(Dataset records)
Content starts

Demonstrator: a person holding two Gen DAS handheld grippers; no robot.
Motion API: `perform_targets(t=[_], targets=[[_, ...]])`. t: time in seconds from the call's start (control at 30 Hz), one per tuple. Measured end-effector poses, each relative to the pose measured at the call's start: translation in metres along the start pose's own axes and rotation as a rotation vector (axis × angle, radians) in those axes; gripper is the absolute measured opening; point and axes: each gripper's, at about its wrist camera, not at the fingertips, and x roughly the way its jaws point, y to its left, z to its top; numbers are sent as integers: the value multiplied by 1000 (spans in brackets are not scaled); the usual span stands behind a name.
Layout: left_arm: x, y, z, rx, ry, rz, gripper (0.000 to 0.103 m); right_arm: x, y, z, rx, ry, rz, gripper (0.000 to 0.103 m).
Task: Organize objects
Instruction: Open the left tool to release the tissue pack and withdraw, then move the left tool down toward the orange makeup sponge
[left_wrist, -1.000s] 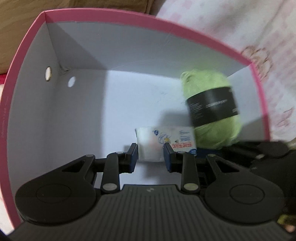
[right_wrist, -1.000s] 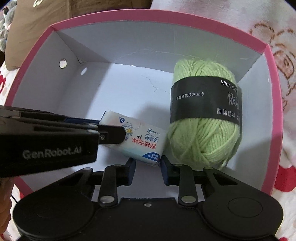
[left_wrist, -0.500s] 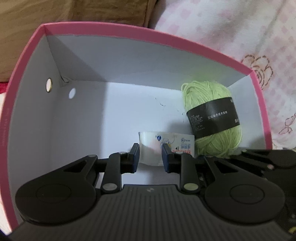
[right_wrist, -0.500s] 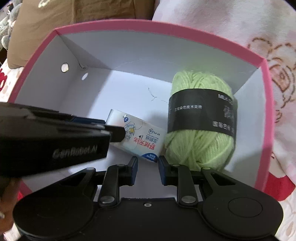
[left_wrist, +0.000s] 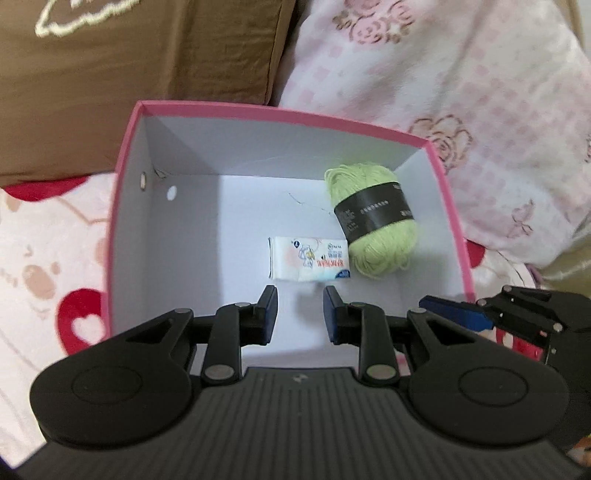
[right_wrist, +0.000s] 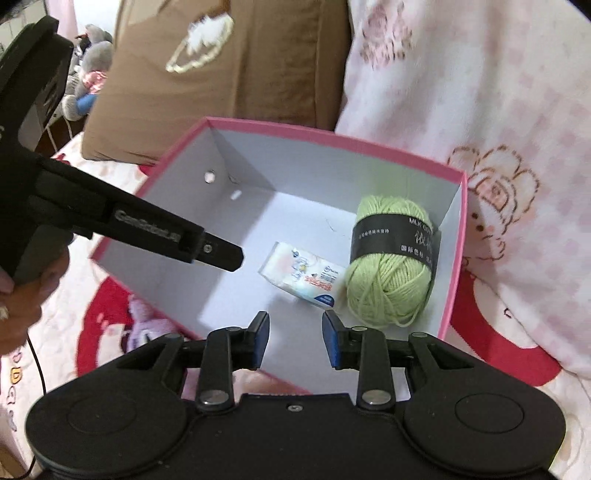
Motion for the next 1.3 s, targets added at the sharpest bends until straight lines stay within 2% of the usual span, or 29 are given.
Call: perform_targets(t=[0.13, 0.23, 0.43, 0.53, 0.63, 0.97, 1.17, 1.27, 1.3], targets=[[-33, -6, -8, 35, 2, 5, 26, -16, 12, -4, -15, -23, 22, 37], [-46, -11, -14, 37, 0, -24, 29, -30, 20, -9, -25, -37, 18, 38], [-76, -22, -27, 60, 0, -21, 31, -54, 40, -19, -29, -76, 6, 39], [-92, -27, -35, 97, -13, -4, 32, -65, 51, -23, -44, -71, 10, 41], [-105, -27, -42, 92, -4, -13, 32, -76, 62, -26, -73, -79, -13, 42], [-146, -34, -60, 125, -24, -6, 32, -101, 92, -28, -125, -88, -7, 46], [-164, -37, -75, 121, -50, -22, 34, -115, 105, -34, -151, -102, -5, 52], [-171, -37, -82, 108, -51, -78, 42, -120, 108, -39, -166, -109, -16, 60], [-173, -38, -84, 114, -52, -89, 42, -122, 109, -41, -169, -112, -23, 66]])
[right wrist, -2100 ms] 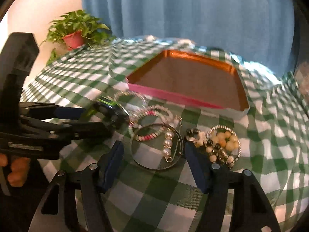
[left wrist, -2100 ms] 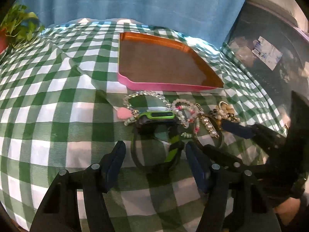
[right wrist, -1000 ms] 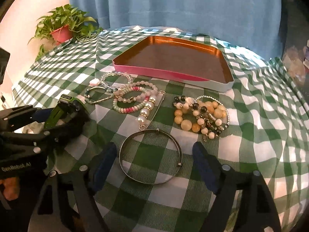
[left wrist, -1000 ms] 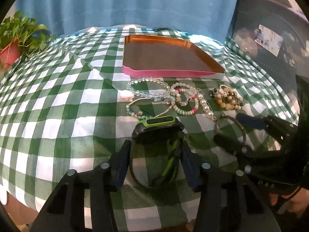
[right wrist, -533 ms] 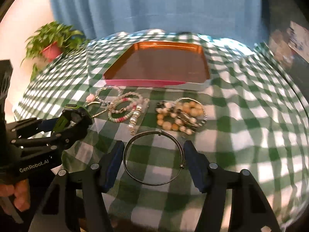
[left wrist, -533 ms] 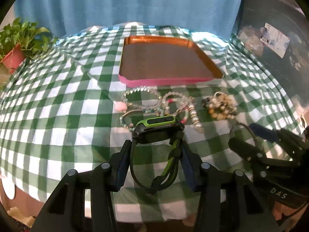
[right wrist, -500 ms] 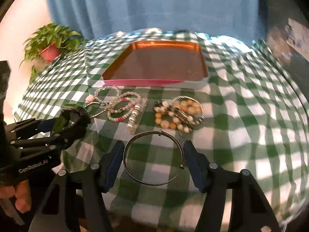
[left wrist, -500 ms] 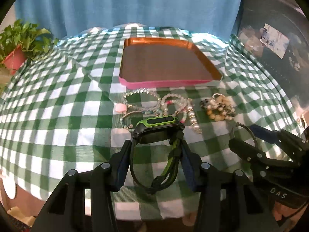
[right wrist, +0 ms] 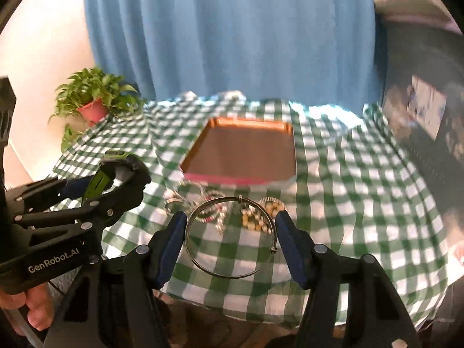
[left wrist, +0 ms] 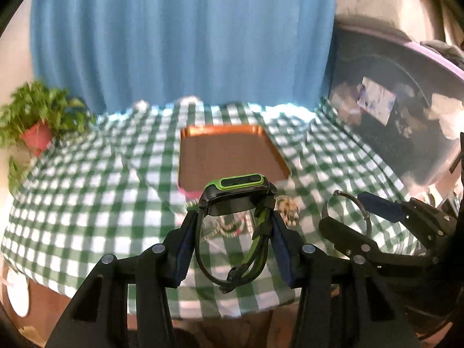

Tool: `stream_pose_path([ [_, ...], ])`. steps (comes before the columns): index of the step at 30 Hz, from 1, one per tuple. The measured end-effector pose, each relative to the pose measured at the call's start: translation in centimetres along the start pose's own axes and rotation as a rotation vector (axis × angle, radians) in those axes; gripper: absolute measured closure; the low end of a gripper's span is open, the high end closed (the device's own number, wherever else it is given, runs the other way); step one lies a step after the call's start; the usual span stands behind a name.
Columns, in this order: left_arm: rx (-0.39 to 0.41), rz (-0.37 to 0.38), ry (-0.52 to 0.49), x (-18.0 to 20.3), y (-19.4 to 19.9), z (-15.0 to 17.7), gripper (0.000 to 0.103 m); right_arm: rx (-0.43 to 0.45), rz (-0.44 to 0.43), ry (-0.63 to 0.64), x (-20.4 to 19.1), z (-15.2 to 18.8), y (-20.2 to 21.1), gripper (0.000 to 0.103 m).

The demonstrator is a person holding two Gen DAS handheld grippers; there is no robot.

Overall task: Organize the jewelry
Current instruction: 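Carry the fitness band and bangle over the copper tray with both tools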

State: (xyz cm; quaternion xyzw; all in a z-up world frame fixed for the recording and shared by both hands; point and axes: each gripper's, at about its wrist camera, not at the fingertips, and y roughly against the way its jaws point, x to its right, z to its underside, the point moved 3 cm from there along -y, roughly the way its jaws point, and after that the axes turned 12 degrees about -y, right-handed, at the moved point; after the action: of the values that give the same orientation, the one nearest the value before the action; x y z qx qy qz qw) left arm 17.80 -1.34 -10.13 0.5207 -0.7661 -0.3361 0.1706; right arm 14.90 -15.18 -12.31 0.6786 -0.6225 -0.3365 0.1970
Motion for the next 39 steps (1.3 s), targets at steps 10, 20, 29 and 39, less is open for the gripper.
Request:
stream_pose_path([
  [10,0.068,-0.013,-0.007,-1.4,1.4,-4.5,0.053,0.048,-0.017,0.038,-1.0,-3.7,1.5,0.043],
  [20,0.057,-0.008,0.002,-3.6,-1.2,-8.1,0.053,0.059,-0.035,0.043,-1.3,-7.4,-0.6,0.043],
  [29,0.041,-0.007,0.037,-5.4,-6.0,-9.9,0.053,0.057,-0.027,0.050,-1.0,-10.2,-4.3,0.043],
  [39,-0.007,-0.012,0.064,-7.5,-13.3,-9.2,0.053,-0.009,-0.042,0.043,-0.9,-10.5,-11.7,0.043],
])
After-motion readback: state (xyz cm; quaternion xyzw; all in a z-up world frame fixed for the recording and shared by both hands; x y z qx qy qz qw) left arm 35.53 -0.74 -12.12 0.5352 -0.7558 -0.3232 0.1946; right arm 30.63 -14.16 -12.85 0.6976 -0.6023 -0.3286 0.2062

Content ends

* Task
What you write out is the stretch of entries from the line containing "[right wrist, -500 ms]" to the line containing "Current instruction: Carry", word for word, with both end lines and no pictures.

* Worked solution
[right wrist, -500 ms] 
[left wrist, -500 ms] 
[right wrist, +0 ms] 
[left wrist, +0 ms] 

Tool: `stream_pose_path([ [_, ...], ])`. steps (comes before the columns): index of the step at 30 Hz, from 1, one per tuple. The measured end-effector pose, each relative to the pose measured at the call's start: translation in centimetres along the start pose's own axes and rotation as a rotation vector (axis × angle, radians) in those axes; gripper: absolute measured closure; the low end of a gripper's span is open, the high end closed (the device's own number, wherever else it is given, runs the other way); step one lies a step after the call's start; the usual span stands behind a name.
Columns, in this order: left_arm: rx (-0.39 to 0.41), rz (-0.37 to 0.38), ry (-0.52 to 0.49), x (-18.0 to 20.3), y (-19.4 to 19.9), z (-15.0 to 17.7), gripper (0.000 to 0.103 m); right_arm: rx (-0.43 to 0.45), rz (-0.44 to 0.43), ry (-0.63 to 0.64), x (-20.4 to 19.1), z (-15.2 to 18.8), y (-20.2 to 21.1), gripper (0.000 to 0.103 m).

The demonstrator is a person holding two Gen DAS handheld grippers; there is no robot.

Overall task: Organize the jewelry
Current instruction: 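Carry the fitness band and bangle over the copper tray with both tools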

Nothing else belongs in this output.